Records for this exercise:
● ● ● ●
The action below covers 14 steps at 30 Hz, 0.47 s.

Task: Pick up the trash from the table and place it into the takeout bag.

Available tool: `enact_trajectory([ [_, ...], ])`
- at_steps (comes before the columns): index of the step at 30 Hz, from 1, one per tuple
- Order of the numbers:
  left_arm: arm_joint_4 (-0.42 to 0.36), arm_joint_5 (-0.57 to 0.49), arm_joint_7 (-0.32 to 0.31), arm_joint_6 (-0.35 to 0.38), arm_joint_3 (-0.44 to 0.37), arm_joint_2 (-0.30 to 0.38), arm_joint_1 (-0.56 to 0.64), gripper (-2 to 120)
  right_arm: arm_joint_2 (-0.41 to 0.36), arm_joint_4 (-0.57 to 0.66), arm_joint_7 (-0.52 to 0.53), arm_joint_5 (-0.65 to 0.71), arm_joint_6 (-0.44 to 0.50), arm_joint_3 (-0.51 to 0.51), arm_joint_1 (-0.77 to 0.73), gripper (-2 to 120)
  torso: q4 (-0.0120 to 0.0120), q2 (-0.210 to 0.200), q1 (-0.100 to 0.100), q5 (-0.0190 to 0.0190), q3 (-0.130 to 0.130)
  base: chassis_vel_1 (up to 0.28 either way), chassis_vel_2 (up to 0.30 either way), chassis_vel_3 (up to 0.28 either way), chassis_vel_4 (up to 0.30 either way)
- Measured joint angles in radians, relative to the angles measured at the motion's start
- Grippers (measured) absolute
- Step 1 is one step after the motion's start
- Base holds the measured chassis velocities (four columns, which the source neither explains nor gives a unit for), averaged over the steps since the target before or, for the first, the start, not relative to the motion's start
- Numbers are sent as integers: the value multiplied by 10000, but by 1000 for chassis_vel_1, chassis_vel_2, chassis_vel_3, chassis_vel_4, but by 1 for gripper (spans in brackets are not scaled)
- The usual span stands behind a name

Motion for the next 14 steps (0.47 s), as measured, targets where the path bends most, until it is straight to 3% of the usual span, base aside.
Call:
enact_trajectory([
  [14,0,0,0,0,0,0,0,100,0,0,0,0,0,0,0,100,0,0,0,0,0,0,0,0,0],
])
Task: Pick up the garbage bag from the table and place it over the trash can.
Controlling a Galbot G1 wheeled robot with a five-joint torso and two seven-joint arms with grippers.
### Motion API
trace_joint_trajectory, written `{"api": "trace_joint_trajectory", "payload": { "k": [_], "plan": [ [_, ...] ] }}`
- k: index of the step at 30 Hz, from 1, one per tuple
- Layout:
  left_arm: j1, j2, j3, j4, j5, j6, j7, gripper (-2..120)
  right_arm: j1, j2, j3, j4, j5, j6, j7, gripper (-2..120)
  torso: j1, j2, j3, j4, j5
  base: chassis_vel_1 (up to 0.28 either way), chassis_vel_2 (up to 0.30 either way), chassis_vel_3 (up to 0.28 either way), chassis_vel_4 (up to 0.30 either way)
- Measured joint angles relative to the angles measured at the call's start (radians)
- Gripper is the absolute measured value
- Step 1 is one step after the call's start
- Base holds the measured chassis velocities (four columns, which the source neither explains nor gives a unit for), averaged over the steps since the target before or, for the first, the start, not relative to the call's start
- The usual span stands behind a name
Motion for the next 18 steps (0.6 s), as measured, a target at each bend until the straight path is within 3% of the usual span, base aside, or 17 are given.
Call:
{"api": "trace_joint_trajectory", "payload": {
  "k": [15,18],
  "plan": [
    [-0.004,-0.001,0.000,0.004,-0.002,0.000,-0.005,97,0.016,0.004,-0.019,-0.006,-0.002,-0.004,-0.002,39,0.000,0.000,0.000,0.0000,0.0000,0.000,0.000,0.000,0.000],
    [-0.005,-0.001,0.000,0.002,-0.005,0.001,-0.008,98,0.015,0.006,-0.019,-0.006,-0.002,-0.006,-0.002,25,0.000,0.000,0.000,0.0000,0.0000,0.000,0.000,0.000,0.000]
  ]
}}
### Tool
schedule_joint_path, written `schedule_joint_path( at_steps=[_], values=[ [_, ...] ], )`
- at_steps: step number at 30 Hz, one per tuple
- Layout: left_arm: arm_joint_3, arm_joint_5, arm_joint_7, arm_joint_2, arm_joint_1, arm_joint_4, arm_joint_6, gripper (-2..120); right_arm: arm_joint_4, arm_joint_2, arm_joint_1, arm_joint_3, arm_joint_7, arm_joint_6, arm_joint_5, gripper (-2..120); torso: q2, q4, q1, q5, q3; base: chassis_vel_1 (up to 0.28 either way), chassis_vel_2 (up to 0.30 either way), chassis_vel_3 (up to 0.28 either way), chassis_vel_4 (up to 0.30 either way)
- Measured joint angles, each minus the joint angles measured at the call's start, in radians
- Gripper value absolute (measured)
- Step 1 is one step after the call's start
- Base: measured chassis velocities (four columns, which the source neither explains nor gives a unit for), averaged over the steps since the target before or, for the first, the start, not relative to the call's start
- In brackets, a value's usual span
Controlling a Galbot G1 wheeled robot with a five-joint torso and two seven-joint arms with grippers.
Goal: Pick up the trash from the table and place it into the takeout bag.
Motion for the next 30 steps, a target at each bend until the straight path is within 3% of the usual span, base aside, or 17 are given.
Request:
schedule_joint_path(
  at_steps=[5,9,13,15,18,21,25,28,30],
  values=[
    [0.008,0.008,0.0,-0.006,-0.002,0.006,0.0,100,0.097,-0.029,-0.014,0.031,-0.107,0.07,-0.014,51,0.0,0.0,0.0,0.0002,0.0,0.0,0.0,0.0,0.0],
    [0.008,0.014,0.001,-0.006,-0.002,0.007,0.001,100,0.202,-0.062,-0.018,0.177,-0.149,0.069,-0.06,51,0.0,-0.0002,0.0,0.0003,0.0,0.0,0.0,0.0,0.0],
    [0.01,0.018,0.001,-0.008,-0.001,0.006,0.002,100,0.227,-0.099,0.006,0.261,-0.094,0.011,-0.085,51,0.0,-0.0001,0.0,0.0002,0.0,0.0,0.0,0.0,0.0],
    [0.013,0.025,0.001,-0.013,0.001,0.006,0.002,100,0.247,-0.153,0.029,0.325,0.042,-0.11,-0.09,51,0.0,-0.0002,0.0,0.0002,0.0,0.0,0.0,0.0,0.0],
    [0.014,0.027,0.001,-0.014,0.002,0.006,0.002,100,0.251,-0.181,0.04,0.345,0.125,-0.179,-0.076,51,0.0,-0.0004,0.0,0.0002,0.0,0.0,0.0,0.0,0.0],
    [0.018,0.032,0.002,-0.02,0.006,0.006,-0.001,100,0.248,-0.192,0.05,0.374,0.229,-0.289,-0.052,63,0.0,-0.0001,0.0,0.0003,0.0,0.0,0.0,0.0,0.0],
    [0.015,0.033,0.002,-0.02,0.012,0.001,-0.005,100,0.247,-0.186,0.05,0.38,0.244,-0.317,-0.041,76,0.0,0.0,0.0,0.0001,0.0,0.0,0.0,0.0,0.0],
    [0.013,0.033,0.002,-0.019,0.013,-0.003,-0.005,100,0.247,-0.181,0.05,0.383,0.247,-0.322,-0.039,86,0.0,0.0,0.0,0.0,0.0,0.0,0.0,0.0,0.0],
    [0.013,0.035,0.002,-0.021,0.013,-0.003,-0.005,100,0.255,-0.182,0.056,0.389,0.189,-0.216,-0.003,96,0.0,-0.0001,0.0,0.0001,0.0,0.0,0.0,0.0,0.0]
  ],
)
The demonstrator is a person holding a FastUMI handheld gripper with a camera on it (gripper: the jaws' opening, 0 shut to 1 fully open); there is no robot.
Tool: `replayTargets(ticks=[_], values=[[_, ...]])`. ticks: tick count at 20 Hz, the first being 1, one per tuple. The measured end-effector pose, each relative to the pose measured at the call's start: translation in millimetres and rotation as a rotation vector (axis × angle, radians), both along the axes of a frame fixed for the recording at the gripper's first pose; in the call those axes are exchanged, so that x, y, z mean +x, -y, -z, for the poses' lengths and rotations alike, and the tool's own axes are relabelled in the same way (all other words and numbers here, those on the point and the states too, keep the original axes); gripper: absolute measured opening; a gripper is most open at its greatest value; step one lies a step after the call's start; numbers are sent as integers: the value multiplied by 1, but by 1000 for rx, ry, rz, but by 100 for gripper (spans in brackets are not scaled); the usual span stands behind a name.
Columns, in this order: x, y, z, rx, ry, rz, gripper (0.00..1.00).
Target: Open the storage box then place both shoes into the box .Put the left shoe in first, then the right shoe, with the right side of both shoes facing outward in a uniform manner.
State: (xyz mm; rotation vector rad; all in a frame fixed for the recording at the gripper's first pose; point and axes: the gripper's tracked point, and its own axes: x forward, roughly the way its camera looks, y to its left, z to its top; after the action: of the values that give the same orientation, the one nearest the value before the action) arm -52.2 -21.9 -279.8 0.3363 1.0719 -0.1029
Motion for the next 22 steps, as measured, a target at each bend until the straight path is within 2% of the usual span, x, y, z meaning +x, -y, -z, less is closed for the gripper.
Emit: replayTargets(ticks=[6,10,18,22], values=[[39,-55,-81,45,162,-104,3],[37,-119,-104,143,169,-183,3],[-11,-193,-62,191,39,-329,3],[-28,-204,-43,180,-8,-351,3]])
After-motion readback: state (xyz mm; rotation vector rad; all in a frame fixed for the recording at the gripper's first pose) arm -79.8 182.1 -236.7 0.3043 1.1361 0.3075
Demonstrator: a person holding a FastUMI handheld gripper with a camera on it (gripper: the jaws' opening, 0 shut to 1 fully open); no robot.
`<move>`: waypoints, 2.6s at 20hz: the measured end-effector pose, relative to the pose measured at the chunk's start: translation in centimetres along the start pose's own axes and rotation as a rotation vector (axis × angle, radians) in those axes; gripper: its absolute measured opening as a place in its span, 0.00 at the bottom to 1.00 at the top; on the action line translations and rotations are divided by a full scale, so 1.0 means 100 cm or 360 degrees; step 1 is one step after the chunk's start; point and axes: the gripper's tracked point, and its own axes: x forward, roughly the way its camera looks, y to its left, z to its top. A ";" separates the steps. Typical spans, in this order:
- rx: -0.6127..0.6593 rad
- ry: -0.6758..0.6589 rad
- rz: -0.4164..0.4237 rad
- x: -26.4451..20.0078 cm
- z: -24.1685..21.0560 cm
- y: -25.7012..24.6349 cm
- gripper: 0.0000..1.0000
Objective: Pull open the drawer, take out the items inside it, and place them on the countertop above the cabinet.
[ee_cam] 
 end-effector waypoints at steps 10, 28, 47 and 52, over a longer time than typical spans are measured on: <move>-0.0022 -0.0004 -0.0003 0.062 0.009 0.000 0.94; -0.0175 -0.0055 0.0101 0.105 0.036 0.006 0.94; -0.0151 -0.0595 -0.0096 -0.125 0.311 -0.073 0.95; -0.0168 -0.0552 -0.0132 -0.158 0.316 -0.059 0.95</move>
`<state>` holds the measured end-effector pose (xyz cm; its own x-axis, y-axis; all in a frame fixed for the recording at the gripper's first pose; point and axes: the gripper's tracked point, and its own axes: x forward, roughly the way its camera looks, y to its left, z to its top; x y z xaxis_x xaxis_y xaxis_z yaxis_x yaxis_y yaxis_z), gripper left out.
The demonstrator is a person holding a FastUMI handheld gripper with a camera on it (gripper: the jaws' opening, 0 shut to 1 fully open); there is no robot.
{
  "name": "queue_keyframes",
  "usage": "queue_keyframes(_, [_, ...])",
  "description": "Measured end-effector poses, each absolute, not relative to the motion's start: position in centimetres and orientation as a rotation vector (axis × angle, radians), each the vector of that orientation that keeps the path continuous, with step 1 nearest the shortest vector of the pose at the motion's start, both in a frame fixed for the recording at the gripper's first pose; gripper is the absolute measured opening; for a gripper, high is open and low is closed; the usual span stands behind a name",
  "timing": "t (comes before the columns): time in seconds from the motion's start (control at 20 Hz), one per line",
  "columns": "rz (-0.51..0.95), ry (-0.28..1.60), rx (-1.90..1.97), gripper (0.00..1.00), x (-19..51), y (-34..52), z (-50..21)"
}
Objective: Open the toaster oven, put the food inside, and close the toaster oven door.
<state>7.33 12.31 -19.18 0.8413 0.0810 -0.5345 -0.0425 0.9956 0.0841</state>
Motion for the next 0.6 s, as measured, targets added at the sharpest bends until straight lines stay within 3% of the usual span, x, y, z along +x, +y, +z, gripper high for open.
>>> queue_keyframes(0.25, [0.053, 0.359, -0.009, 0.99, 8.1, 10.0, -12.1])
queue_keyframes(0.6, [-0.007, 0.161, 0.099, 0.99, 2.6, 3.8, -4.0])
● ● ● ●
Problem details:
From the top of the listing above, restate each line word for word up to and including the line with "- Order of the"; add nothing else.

Finished exercise:
The action below covers 14 steps at 30 Hz, 0.47 s.

Task: Pick up the trash from the table and place it into the takeout bag.

Available tool: `enact_trajectory([ [_, ...], ])`
- at_steps (comes before the columns): index of the step at 30 Hz, from 1, one per tuple
- Order of the numbers:

With that, the exercise is complete.